#### [Exercise objective]
For the word "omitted", tally the lines of the data that contain it and give the tally alone.

#### [Input data]
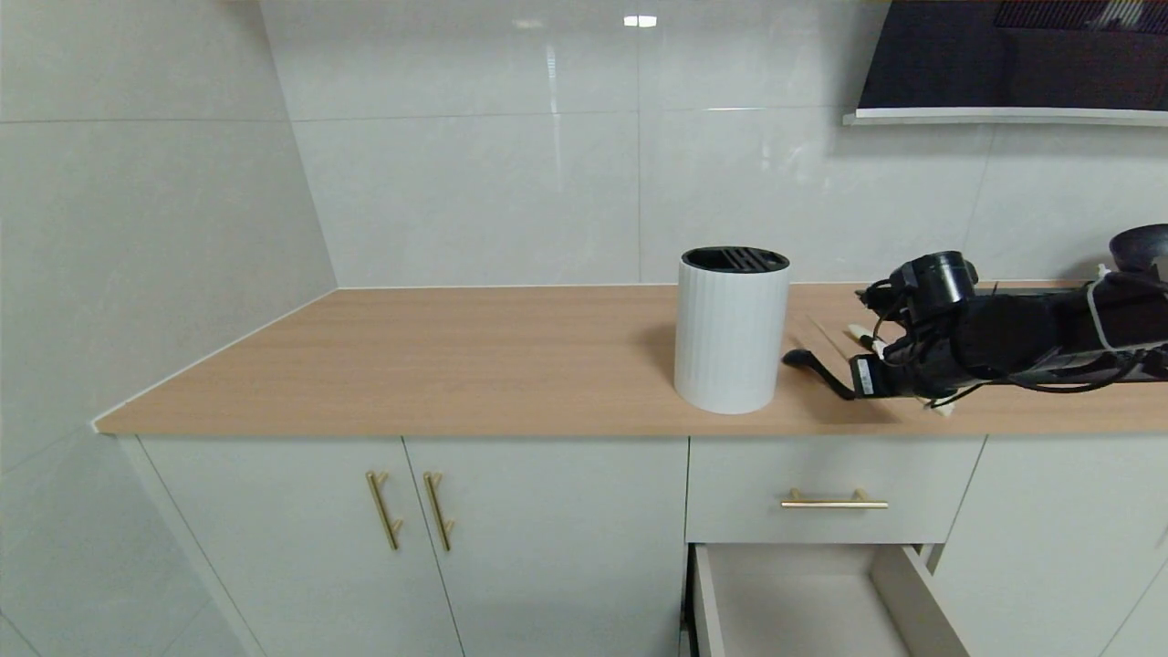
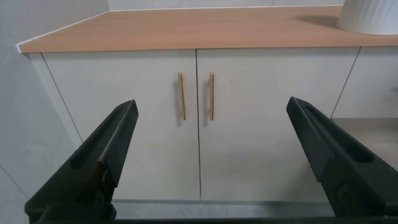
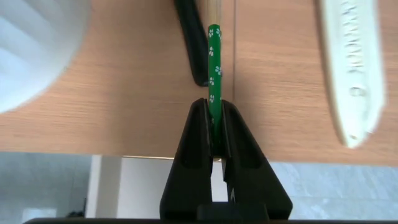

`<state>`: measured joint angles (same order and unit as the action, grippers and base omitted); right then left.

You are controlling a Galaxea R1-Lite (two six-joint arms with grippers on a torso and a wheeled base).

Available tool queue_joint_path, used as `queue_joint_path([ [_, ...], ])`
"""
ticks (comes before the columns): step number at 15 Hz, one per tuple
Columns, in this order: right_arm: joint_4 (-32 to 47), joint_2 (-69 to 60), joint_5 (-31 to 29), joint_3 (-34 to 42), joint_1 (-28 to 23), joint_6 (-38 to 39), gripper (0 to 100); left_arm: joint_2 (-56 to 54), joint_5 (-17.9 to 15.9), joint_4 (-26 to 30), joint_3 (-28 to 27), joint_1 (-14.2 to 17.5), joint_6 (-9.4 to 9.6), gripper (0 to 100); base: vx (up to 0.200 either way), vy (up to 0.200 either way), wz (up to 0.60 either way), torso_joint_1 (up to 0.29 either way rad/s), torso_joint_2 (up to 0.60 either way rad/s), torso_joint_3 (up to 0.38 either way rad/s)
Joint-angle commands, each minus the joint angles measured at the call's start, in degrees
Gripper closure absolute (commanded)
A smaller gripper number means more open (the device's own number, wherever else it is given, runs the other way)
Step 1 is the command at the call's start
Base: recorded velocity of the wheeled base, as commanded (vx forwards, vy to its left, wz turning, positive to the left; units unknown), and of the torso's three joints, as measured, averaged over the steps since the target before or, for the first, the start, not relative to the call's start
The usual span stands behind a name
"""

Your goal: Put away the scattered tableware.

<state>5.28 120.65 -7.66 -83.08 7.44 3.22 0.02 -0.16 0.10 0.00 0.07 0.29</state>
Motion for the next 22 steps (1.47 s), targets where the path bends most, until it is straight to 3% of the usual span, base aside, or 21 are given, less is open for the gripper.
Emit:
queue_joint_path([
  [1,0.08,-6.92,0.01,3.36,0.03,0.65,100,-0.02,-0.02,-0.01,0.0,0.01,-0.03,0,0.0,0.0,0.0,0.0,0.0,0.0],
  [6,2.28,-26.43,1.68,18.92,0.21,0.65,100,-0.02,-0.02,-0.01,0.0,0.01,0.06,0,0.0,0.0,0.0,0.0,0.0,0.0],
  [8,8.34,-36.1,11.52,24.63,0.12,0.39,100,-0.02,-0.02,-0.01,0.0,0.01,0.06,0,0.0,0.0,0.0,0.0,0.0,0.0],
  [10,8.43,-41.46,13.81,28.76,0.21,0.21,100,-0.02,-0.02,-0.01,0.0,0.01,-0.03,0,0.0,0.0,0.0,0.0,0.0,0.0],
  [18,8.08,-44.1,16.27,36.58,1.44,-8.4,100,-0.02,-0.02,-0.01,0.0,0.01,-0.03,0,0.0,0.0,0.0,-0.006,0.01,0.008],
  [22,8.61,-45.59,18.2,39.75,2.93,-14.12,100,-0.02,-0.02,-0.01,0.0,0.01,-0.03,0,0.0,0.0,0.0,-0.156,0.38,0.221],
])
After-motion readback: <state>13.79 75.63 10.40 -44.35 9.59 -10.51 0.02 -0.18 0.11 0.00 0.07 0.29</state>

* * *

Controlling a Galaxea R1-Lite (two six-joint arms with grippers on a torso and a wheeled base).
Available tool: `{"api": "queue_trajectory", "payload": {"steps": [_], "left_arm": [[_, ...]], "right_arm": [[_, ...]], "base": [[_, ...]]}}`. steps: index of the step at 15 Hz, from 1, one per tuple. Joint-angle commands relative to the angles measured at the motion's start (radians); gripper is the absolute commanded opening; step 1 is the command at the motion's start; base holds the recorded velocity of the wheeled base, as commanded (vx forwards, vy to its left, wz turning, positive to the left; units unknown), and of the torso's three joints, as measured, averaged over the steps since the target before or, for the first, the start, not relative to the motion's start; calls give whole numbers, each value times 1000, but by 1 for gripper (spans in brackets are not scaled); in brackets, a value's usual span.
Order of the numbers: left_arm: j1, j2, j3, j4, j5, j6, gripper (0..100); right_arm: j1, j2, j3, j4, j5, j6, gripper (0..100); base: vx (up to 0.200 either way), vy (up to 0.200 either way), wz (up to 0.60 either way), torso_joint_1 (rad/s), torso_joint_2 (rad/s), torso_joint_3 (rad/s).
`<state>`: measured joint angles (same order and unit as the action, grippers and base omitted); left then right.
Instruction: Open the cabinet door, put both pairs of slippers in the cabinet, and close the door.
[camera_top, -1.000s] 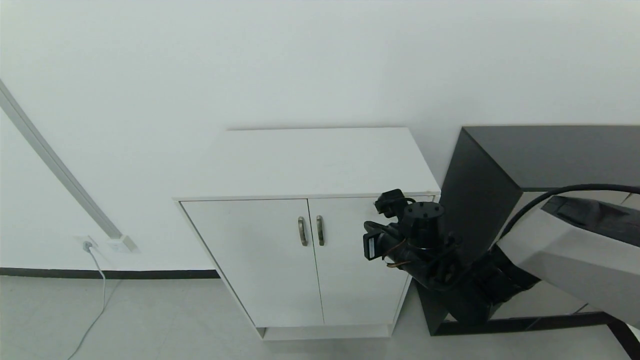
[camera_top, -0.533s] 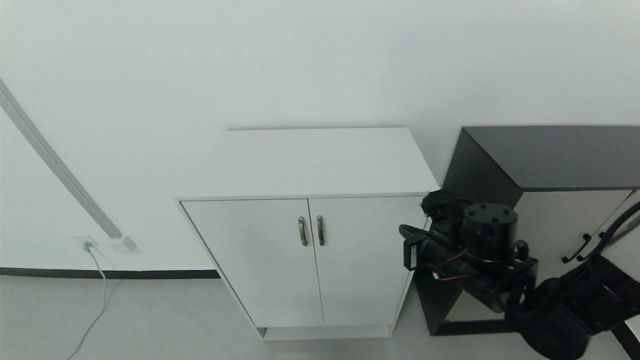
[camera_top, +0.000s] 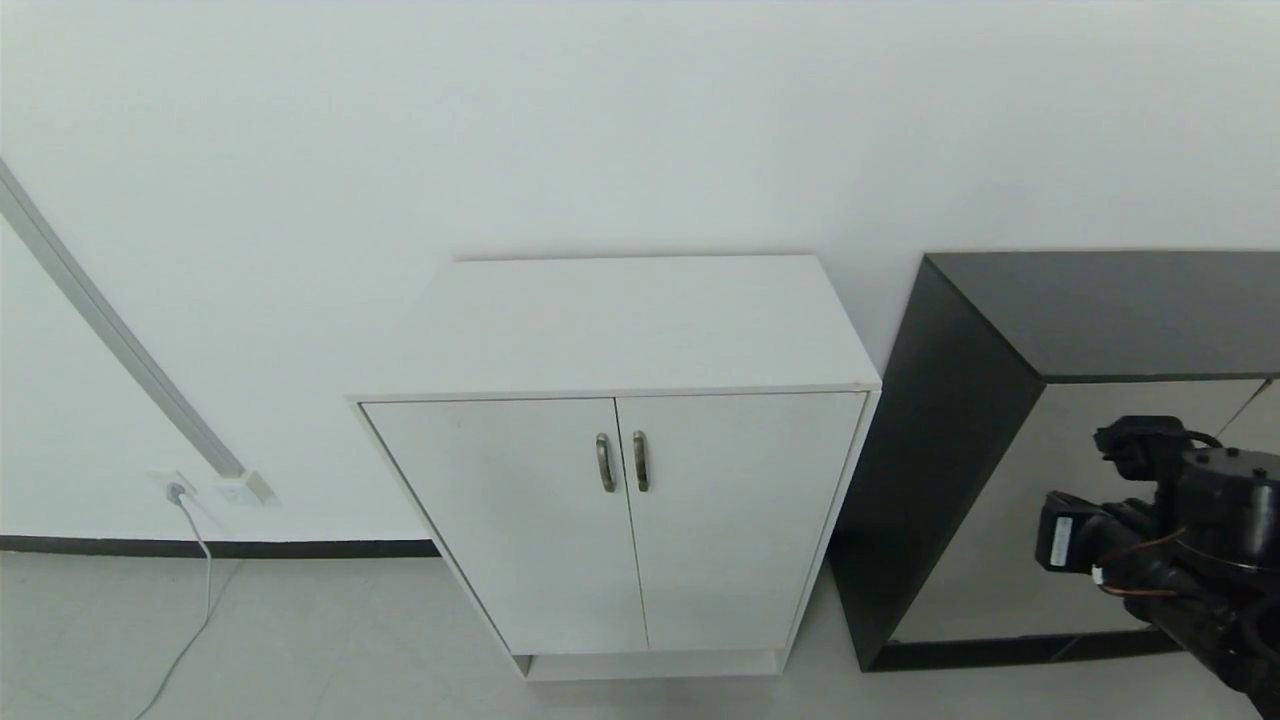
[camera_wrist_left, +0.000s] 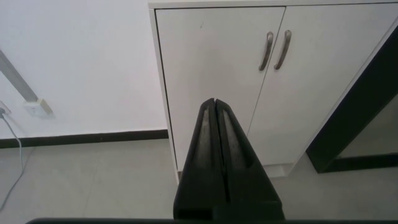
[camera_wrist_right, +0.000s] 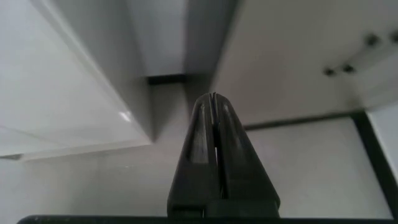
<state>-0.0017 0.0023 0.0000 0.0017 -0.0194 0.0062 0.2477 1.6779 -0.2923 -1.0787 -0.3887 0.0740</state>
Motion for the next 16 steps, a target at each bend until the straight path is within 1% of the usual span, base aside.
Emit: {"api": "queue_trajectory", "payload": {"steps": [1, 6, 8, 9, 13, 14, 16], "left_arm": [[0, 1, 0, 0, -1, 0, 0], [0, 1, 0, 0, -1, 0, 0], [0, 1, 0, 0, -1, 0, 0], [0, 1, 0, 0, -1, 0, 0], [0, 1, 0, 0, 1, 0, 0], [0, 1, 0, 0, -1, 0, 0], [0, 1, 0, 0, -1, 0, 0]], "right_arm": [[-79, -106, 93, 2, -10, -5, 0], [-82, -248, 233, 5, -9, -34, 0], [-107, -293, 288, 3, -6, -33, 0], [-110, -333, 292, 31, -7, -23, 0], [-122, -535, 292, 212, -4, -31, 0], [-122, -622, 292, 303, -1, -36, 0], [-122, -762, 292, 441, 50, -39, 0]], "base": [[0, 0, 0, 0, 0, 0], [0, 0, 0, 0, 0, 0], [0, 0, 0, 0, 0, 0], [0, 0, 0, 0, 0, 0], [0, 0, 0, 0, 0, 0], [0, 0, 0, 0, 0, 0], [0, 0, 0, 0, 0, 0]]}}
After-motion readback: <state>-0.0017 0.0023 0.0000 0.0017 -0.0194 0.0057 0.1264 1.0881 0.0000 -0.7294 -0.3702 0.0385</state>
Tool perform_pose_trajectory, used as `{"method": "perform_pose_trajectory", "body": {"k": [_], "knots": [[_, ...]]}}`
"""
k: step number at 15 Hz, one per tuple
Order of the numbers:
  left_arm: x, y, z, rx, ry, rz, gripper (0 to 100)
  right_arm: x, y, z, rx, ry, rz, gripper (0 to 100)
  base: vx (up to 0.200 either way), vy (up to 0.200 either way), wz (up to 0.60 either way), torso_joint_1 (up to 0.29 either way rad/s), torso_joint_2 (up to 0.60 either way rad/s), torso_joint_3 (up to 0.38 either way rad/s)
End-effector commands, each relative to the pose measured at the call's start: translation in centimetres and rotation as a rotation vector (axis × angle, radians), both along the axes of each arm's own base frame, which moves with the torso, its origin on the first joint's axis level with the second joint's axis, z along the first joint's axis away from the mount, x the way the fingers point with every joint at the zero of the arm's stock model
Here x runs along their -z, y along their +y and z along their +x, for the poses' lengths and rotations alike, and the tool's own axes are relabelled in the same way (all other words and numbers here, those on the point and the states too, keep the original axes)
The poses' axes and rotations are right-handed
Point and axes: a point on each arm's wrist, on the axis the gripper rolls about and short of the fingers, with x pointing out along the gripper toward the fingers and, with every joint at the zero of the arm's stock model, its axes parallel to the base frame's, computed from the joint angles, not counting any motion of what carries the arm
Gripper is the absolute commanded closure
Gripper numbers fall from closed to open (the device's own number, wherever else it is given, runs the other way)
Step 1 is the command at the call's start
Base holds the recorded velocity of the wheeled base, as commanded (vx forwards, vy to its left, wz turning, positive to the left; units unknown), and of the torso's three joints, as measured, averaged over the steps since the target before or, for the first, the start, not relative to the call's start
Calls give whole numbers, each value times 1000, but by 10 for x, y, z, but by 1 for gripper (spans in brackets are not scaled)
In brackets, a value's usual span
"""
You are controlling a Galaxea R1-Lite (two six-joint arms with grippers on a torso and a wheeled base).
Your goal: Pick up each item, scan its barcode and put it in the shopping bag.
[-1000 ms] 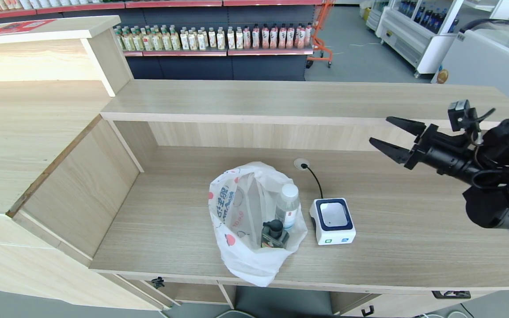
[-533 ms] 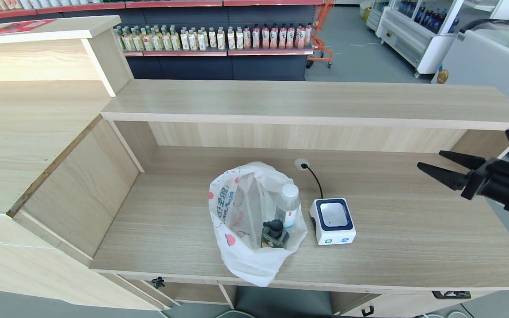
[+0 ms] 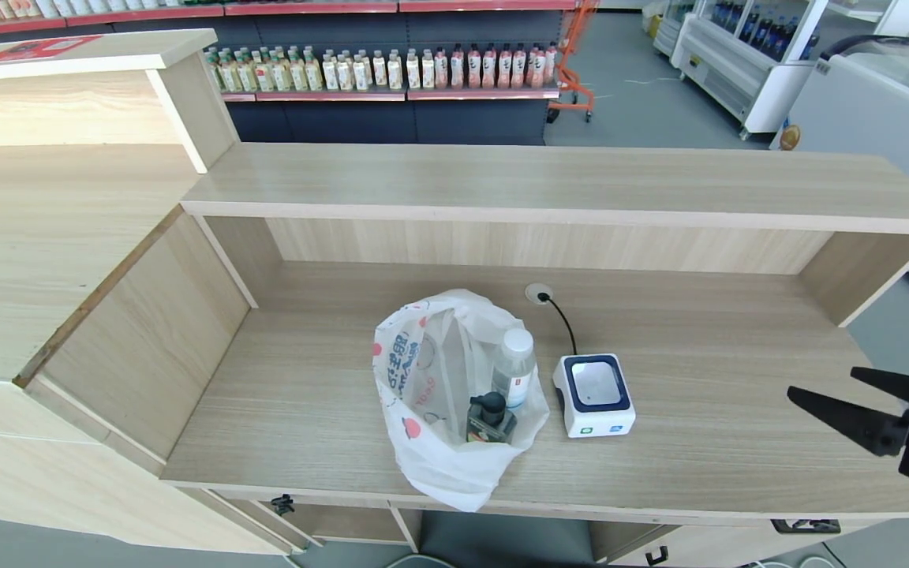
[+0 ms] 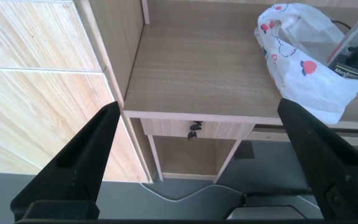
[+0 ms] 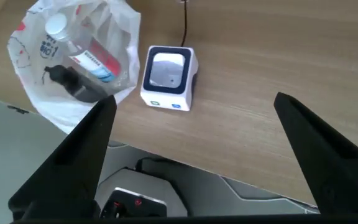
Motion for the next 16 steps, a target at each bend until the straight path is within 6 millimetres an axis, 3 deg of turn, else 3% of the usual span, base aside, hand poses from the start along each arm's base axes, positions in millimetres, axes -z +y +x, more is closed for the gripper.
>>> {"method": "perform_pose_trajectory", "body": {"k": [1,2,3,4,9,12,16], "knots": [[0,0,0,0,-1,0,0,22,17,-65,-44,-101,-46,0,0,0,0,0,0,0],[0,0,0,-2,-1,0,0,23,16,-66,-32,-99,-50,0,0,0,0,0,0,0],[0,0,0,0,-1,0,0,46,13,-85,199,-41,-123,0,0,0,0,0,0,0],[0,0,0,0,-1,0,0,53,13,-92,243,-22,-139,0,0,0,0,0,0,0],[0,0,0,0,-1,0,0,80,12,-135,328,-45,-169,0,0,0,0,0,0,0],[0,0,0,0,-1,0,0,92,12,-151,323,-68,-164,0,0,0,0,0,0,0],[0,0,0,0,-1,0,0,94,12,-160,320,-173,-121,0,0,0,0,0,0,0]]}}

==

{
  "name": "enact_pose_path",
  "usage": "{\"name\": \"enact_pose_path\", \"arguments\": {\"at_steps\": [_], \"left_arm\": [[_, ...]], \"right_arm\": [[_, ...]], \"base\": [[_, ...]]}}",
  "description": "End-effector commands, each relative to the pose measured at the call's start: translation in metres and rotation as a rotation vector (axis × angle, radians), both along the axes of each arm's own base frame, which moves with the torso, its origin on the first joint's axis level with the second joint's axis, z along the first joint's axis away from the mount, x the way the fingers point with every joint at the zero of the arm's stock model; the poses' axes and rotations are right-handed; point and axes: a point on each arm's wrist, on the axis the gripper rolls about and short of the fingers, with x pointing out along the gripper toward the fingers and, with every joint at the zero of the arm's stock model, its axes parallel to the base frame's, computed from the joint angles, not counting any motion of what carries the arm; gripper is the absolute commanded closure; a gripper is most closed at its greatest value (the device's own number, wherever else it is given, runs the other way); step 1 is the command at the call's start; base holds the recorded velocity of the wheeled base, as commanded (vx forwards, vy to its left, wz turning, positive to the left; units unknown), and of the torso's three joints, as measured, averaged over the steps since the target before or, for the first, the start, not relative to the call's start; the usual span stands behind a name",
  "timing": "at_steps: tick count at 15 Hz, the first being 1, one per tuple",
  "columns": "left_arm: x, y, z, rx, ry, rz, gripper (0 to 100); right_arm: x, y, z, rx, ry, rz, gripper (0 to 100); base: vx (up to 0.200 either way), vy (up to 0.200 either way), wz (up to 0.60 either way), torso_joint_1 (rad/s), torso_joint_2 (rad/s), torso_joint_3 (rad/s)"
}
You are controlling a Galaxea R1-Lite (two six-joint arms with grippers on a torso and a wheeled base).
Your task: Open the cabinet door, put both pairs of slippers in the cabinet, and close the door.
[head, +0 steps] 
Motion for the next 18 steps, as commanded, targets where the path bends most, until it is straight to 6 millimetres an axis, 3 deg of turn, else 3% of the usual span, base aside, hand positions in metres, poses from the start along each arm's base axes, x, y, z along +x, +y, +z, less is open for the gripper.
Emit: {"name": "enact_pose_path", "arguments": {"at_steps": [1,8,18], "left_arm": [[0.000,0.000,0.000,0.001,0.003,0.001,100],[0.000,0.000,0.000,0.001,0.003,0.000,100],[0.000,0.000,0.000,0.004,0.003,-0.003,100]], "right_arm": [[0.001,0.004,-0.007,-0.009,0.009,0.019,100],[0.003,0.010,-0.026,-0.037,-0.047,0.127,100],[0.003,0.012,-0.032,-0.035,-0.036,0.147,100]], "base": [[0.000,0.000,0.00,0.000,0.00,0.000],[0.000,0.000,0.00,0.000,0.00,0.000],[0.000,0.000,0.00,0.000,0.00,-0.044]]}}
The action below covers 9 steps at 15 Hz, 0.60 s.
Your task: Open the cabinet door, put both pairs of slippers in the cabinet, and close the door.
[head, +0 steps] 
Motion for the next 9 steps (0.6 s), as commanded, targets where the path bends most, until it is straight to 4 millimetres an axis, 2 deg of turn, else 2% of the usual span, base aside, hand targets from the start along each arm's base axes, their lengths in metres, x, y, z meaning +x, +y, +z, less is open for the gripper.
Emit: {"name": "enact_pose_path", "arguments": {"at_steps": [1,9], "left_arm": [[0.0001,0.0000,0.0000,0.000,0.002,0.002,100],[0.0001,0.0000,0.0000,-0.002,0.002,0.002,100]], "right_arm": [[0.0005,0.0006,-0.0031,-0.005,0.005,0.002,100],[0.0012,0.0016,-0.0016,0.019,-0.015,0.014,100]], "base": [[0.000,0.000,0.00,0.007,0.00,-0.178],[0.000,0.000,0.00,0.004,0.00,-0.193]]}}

#### [Problem solution]
2